All claims starting as of January 2015 started coming back declined. When I called the insurance company they told me to appeal the denial. I did, and they were denied again. I called again and they told me to resubmit them. I did. They were denied and I appealed again. They were denied, once again.

I called them again. This time they told me that they were being submitted to the wrong place. Apparently, mental health claims need to be submitted to a sister company, Magellan. And so I did. But they were declined there too. I was getting really exasperated. I called Magellan. They told me that the claims needed to be submitted to AmeriHealth, not them. They only take care of in-network mental health claims. Out of network needs to be submitted to AmeriHealth. Before submitting them again to AmeriHealth I called them to check out where I was supposed to send it. They told me that the rep that told me to send it to Magellan was mistaken, and that it should, in fact, be sent to AmeriHealth.
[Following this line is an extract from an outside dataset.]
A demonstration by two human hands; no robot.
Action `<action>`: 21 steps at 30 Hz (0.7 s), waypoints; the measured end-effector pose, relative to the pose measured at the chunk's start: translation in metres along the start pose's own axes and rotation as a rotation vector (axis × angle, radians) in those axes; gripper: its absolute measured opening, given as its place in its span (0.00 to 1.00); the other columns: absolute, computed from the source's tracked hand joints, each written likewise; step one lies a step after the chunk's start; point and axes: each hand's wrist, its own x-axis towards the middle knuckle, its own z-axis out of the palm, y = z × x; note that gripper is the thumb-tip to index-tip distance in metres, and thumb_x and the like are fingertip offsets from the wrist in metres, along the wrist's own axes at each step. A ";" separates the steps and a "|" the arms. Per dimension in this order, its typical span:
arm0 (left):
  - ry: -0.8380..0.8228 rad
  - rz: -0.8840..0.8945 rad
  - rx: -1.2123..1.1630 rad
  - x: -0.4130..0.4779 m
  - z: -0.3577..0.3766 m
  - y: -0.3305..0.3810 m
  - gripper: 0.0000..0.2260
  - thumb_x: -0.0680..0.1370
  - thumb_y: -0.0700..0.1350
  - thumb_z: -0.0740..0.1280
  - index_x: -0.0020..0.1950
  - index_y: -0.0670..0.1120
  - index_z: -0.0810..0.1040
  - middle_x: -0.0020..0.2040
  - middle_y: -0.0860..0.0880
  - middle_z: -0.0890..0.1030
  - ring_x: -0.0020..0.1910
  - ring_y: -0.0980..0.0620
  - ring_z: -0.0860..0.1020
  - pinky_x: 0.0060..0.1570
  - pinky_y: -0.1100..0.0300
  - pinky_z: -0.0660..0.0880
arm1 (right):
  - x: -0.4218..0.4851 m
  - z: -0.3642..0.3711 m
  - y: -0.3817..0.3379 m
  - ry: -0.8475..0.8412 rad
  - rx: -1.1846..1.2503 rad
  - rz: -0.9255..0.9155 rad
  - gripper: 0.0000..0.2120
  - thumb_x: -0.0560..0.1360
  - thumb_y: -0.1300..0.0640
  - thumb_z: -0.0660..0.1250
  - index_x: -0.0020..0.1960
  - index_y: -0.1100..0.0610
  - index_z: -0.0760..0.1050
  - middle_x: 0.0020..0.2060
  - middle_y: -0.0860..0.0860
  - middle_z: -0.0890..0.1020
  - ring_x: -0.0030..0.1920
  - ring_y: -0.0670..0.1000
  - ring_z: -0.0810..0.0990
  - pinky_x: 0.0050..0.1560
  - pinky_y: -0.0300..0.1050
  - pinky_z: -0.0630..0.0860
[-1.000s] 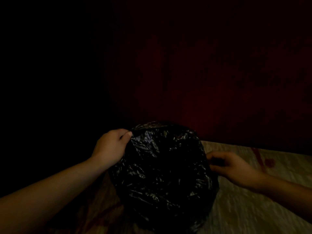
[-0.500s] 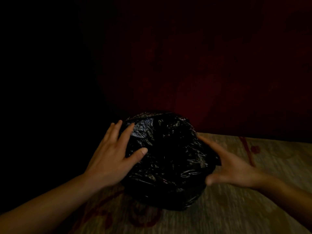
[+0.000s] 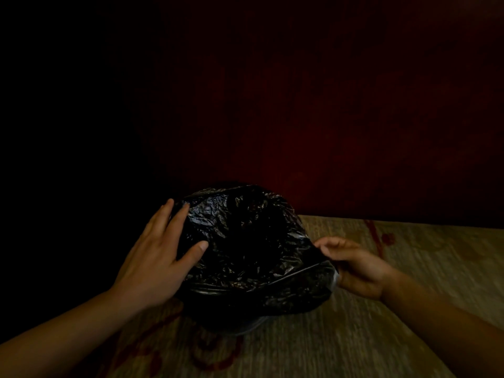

And so I submitted the claims again. They came back decline, again. They said that the provider wasn’t authorized to provide services. I called again. They told me that my therapist wasn’t registered with them as a provider in network. So I had explain that of course she wasn’t registered in network, she’s an out of network provider!

I assume you get the picture. I submitted and appealed, and resubmitted again. I was promised that people would call me back within 24 hours, reps and supervisors alike. And still, no progress.

Finally, at the end of November one rep took the time out to really figure out what was going on. Apparently, my therapist was not in their database as a legal provider. I asked how that was possible, considering that I was billing for this provider for over 4 years. I also asked why it took them eleven months to figure this out. She had no answer. At the end of the day I asked her what exactly my therapist needed to do in order to register.

And so the saga begins anew. My therapist registered, but my claims are still getting declined. I’ve talked myself blue in the face. I’ve threatened to get a lawyer involved. At this point I think it’s time to go from threat to action. I’m looking for a lawyer now that deals with health insurance claims. I’m particularly worried that they are going to start declining them on the basis of the claims being a year old.